__Task directions__. Could you transcribe exactly the lines below, from the line with "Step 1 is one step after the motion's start" through the line with "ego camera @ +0", and nothing else, leaving out the pictures?

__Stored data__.
# # #
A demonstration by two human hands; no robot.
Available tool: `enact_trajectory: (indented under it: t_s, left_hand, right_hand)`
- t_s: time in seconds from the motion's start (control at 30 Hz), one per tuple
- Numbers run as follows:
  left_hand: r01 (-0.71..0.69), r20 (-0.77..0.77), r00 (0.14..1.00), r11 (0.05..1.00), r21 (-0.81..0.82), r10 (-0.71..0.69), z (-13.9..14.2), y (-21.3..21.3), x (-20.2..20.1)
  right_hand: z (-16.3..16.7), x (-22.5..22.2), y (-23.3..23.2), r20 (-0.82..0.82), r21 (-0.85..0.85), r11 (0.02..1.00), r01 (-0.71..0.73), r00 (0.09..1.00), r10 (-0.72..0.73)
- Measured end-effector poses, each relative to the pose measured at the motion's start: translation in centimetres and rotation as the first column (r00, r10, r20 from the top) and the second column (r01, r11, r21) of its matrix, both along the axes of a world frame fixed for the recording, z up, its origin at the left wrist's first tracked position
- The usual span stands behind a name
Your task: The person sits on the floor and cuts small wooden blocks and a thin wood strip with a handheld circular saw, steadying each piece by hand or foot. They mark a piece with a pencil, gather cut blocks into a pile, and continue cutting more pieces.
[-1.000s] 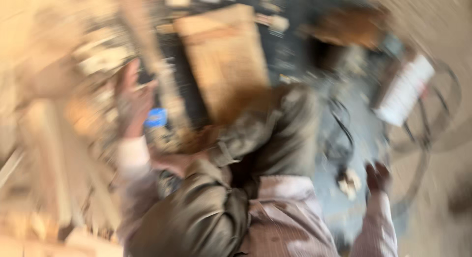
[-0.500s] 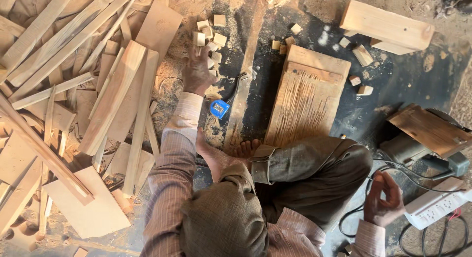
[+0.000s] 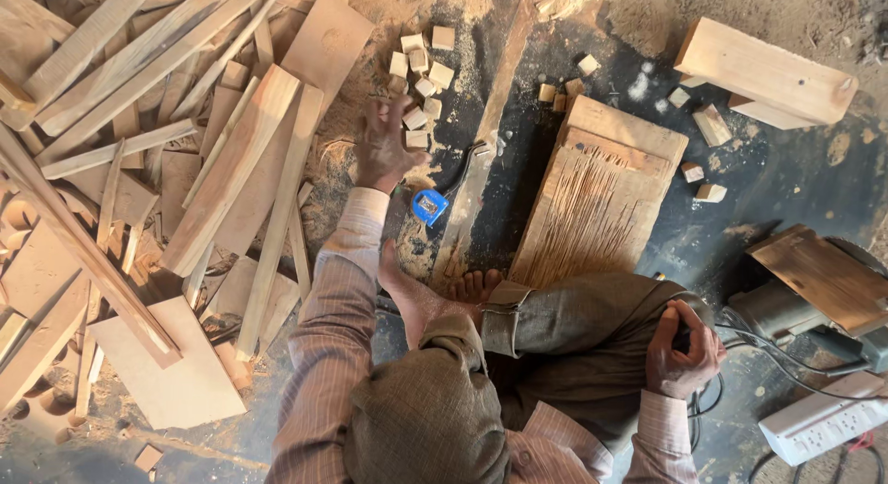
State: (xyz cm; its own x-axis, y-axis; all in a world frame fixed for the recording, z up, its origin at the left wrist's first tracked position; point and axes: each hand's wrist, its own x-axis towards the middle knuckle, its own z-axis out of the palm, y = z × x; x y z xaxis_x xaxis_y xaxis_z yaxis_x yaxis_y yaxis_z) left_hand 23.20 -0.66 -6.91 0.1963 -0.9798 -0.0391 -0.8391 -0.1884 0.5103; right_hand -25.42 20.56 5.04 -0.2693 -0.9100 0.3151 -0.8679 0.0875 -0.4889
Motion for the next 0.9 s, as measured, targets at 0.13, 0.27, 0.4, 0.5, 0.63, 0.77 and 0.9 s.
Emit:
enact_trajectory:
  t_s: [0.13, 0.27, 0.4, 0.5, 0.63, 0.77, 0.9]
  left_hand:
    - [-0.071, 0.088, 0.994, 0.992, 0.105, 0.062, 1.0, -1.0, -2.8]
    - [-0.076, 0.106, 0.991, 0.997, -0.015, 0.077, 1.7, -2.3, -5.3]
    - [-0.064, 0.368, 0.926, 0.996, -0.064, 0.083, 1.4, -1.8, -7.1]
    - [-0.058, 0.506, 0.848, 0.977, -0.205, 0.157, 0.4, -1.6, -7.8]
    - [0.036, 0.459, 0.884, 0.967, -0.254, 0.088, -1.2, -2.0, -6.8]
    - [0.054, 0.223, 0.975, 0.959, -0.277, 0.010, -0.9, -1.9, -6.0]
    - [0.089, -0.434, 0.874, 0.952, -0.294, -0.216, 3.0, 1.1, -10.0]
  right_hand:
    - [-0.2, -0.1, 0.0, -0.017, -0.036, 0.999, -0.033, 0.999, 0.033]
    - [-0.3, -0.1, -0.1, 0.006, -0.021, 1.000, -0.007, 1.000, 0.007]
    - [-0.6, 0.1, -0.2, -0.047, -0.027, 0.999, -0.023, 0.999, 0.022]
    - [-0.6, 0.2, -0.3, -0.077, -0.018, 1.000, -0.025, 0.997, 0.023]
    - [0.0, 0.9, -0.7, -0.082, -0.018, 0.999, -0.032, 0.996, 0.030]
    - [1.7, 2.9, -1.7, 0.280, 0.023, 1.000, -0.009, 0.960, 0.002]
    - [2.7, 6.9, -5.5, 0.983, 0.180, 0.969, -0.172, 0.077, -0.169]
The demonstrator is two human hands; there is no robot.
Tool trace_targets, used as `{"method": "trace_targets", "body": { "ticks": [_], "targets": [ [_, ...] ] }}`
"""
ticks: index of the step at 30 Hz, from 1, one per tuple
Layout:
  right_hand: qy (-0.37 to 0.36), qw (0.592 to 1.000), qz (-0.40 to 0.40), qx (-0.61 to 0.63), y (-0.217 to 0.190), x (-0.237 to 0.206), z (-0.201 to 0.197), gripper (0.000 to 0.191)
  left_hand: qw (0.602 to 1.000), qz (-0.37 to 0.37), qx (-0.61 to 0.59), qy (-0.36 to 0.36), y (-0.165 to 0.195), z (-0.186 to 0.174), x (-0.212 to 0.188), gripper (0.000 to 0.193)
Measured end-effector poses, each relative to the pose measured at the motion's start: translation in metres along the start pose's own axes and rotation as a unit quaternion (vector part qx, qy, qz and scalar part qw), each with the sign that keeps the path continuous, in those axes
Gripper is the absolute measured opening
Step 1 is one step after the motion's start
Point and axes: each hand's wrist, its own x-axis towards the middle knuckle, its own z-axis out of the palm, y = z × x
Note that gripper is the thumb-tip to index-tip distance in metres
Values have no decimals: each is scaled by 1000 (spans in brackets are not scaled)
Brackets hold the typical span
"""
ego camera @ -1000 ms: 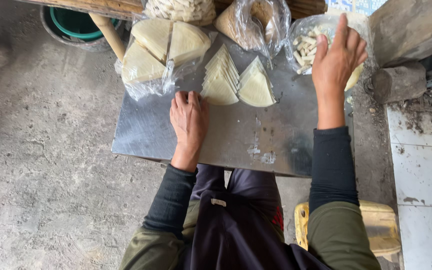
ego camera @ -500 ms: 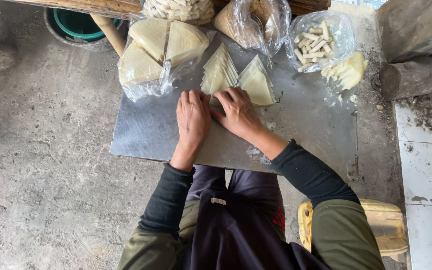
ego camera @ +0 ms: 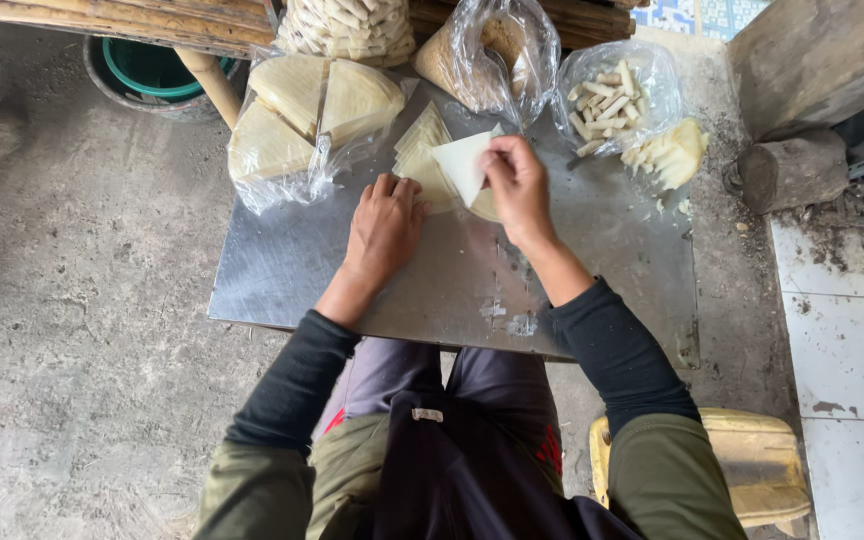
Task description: The person folds triangular wrappers, scoops a granular filling into each, adds a cylindrical filling, and folds them into sealed packets. The person repeats this process for multiple units on a metal table.
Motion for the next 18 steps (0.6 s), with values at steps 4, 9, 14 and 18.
{"method": "trace_targets", "body": {
  "ticks": [4,9,14,18],
  "targets": [
    [36,979,73,188,-9,15,-27,6,997,10,-15,-75,-16,-4,23,17],
    [50,981,-95,-164,-40,9,-42,6,993,8,-115,12,-17,-3,36,16],
    [-97,816,-336,-461,-62,-29,-8,17,853,-232,-402,-239,-13,-5,32,33],
    [-207,759,-333,-520,-75,-63,20,16,812,-269,-437,-277,-13,-11,32,34]
  ]
}}
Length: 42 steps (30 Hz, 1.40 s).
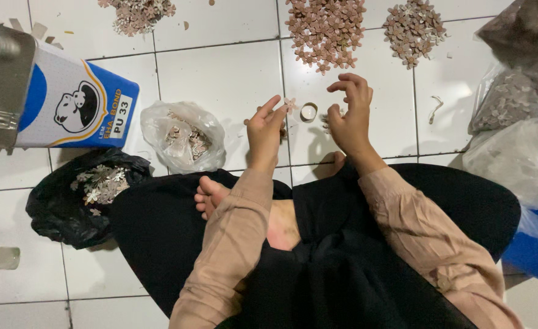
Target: The person sits on the floor and assembles small flower-shaped craft pieces by hand. They pick up individual pieces, align them, and press them together, occasionally moving piles of parts and placing assembled units into a plastic bag.
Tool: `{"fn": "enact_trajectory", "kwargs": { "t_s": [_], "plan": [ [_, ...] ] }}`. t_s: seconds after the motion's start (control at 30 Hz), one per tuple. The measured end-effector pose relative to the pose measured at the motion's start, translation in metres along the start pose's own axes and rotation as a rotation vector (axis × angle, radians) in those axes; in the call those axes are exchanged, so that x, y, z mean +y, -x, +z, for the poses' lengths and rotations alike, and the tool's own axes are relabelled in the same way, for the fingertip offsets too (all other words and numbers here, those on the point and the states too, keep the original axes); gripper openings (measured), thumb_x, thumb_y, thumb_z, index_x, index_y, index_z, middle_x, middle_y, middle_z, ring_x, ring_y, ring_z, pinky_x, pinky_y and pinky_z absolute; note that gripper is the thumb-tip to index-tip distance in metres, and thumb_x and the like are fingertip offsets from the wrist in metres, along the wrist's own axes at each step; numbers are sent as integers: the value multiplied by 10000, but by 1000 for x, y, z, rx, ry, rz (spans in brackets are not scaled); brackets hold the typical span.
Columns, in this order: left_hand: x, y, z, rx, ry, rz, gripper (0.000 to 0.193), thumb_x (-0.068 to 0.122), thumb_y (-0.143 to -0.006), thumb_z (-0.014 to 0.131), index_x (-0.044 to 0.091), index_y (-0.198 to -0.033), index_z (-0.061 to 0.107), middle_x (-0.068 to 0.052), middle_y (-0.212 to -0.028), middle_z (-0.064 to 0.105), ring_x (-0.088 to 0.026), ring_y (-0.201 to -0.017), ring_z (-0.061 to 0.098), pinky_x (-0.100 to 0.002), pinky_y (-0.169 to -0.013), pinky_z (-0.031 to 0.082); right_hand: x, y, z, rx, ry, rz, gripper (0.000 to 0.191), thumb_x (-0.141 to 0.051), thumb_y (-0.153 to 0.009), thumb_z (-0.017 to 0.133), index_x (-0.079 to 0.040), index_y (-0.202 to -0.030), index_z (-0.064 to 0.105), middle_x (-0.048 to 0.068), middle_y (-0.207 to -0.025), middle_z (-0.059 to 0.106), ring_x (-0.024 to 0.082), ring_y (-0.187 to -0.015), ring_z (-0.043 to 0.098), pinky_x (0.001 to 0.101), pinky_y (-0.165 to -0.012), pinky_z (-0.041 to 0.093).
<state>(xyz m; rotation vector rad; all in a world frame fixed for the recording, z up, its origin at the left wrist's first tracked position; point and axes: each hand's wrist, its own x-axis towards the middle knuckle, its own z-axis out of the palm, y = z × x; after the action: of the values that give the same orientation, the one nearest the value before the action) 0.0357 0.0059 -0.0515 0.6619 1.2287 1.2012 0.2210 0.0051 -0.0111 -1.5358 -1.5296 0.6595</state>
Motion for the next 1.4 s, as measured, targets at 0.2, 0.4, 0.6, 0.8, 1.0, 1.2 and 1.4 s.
{"fn": "enact_trajectory", "kwargs": {
  "t_s": [0.2,0.4,0.6,0.8,1.0,1.2,1.4],
  "plan": [
    [17,-3,-17,168,220,89,470,99,-970,693,-31,-1411,596,-34,-951,705,-49,-738,515,-202,-676,429,12,1,34,-139,330,-280,407,-2,-841,700,-104,-1234,669,43,-967,695,283,-1023,533,426,-908,403],
    [30,-1,-16,268,300,93,475,100,-953,684,-46,-1394,589,-31,-1043,726,-40,-810,575,-191,-720,486,17,4,85,-162,432,-483,457,-33,-833,710,-161,-1269,659,10,-900,725,232,-967,606,415,-888,394],
    [26,-1,-13,241,296,76,481,89,-955,684,-53,-1404,586,-50,-1005,715,-59,-749,523,-196,-694,461,24,-2,105,-169,451,-543,494,-72,-838,692,-121,-1324,616,43,-870,730,255,-954,640,450,-901,394],
    [24,0,-12,233,263,85,489,104,-966,679,-48,-1421,581,-52,-1000,718,-52,-752,520,-197,-699,468,12,-3,96,-223,393,-387,503,-75,-857,749,-106,-1339,609,104,-856,741,273,-852,675,450,-853,430],
    [27,4,-8,169,215,140,498,97,-981,655,-51,-1442,535,-131,-1080,761,-66,-801,605,-215,-717,496,-10,-12,63,-177,-215,2,644,-34,-846,776,-90,-1435,525,71,-975,778,160,-883,757,304,-805,562],
    [33,10,-2,117,97,158,483,90,-988,630,-43,-1440,522,-152,-1116,768,-86,-901,682,-221,-761,523,-39,-7,49,-12,-173,-175,646,-48,-913,805,-118,-1484,511,37,-1075,776,150,-981,753,295,-867,572],
    [30,14,-2,64,-9,231,450,76,-1005,635,-39,-1432,550,-152,-1111,777,-89,-974,718,-200,-840,554,-53,-6,46,10,-31,-371,664,-28,-887,826,-124,-1478,540,37,-1123,759,209,-1045,692,348,-941,532]
  ]
}}
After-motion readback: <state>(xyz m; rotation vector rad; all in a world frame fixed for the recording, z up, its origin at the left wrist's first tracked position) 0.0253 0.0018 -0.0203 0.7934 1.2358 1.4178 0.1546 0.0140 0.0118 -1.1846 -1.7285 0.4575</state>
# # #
__Result for this task__.
Step 1 is one step after the motion's start
Point and axes: each hand's wrist, its own x-axis towards the middle knuckle, its own z-axis out of the palm, y = z × x
Note that gripper is the thumb-tip to index-tip distance in metres
Values have no decimals: each is scaled by 1000 (spans in brackets are not scaled)
Brackets hold the typical span
"""
ego camera @ -1000 ms: 
ego camera @ -500 ms: 
ego camera @ +0 ms: 

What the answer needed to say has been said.